EXERCISE INSTRUCTIONS: Those lines of the following listing which contain the string "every" should be returned.

─── AVAILABLE DATA

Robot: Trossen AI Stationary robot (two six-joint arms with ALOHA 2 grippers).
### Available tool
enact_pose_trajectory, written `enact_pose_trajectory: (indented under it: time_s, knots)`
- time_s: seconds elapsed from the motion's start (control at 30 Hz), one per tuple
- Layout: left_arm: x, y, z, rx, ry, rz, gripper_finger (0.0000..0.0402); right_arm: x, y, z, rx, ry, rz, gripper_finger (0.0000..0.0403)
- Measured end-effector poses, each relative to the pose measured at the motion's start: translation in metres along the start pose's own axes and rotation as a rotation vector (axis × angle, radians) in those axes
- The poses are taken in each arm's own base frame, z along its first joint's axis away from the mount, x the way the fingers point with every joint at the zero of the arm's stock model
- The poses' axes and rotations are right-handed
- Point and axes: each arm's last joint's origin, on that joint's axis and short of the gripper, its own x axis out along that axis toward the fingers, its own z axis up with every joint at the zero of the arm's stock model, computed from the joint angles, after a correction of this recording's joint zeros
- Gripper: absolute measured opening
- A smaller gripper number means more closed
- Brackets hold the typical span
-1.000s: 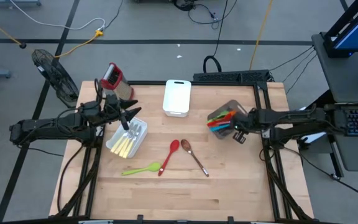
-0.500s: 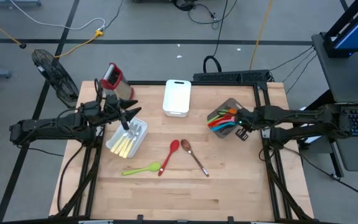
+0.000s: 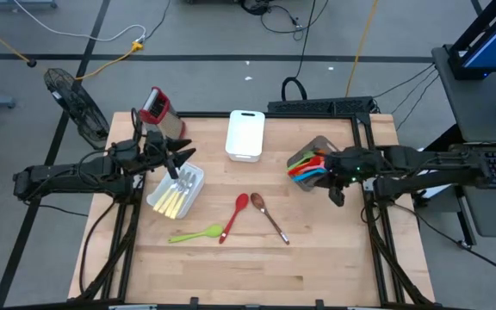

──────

RESULT FOR THIS TASK:
- The poses are taken in each arm's own base frame, z along its first joint's axis away from the mount, x the way the fingers point with every joint at the zero of the arm's stock model
- Point and axes: each arm's last joint's origin, on that joint's axis and short of the gripper, its own x axis out along that axis toward the fingers, its own z axis up with every joint at the zero of the arm's stock model, computed from the joint angles, after a correction of this recording's joint zeros

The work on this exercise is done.